Why would using a greedy search for such a hassle situation? Because entry point passed from parameter is usually the toppest layer of vector, which you can still refer back to the Skip-list illustration. Every time going down one layer, it would be hopping from the previous layer’s entry point to the next layer’s entry point. If we choose the same vector, it is no use because we already know the current vector is not the answer we want otherwise we should have stopped it here. This is just a simple trick that sets ef as 1 here to just get the nearest neighbor as next entry point.

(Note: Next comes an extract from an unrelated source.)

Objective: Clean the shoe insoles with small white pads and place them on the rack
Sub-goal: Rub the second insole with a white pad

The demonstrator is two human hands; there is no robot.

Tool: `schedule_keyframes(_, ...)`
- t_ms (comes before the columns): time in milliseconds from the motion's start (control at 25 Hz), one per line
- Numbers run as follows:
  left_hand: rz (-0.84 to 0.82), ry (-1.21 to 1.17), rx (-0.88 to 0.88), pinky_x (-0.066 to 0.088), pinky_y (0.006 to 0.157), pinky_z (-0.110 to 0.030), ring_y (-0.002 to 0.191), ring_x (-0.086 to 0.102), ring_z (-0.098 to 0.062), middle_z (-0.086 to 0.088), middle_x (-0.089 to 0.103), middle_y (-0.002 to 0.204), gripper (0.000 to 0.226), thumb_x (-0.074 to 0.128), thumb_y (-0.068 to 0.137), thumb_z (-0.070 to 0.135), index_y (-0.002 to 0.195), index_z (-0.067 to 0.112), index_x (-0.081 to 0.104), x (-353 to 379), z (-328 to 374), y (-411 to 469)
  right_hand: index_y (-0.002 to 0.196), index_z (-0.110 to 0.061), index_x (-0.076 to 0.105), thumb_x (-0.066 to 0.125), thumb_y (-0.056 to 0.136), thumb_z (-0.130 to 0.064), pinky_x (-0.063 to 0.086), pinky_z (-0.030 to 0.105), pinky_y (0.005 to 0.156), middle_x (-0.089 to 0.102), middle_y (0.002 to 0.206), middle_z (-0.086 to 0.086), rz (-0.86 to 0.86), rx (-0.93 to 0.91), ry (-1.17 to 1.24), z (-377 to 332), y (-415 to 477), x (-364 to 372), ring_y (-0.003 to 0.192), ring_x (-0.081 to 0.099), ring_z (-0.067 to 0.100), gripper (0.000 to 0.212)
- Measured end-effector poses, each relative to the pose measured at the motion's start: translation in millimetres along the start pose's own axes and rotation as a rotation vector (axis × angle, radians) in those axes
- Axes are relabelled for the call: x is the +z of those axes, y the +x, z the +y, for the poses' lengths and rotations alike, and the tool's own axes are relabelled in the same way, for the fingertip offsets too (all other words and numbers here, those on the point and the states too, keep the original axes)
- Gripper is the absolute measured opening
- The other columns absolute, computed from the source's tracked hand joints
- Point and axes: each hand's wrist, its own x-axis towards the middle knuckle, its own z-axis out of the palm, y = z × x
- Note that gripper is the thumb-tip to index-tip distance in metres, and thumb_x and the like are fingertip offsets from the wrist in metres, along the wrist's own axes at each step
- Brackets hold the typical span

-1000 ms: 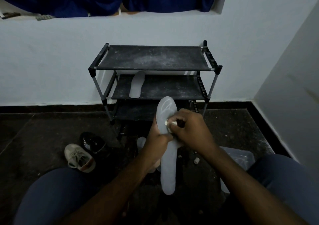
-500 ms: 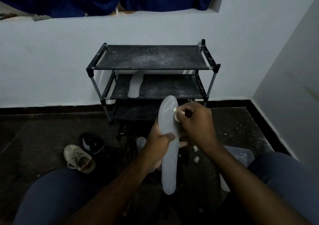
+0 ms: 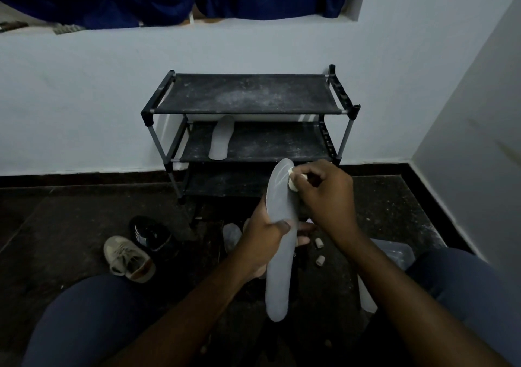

    def insert(self, query_vec):
        node_id = self.id
        self.id += 1
        level_current = self.get_layer() # get the level for this vector
        
        # Initialize graph layers if needed
        while len(self.graph) <= level_current:
            self.graph.append({})
        
        # First node - just add it
        if node_id == 0:
            self.entry_point = node_id
            for l in range(level_current + 1):
                self.graph[l][node_id] = set()
            return

        # Search phase 1: find entry points from top to target layer
        ep = {self.entry_point}
        max_level = len(self.graph) - 1
        
        # Navigate from top layer down to level_current+1
        for l in range(max_level, level_current, -1):
            results = self.search_in_one_layer(query_vec, ep, ef=1, L=l)
            ep = {results[0][1]} if results else ep
        
        # Search phase 2: find neighbors and insert at each layer from level_current down to 0
        for l in range(level_current, -1, -1):
            # Find ef_construction nearest neighbors at this layer
            results = self.search_in_one_layer(query_vec, ep, ef=self.ef_construction, L=l)
            
            # Select M neighbors for this layer
            M = self.M if l > 0 else self.M * 2  # Layer 0 has more connections
            neighbors = self.select_neighbors_heuristic(results, M)
            
            # Add bidirectional links
            if node_id not in self.graph[l]:
                self.graph[l][node_id] = set()
            
            for neighbor_id in neighbors:
                # Add edge from new node to neighbor
                self.graph[l][node_id].add(neighbor_id)
                
                # Add edge from neighbor to new node
                if neighbor_id not in self.graph[l]:
                    self.graph[l][neighbor_id] = set()
                self.graph[l][neighbor_id].add(node_id)
           
            # Update entry points for next layer
            ep = neighbors
        
        # Update entry point if new node is at a higher level
        if level_current > max_level:
            self.entry_point = node_id

Here we search through one layer and get neighbors from it. We select M neighbors to connect them within this layer. So when constructing the edge between vectors, it means insert into graph. If this layer only has one vector, then only connects to this vector. But entrypoint is always added to result first as written in the beginning ofsearch_in_one_layer function.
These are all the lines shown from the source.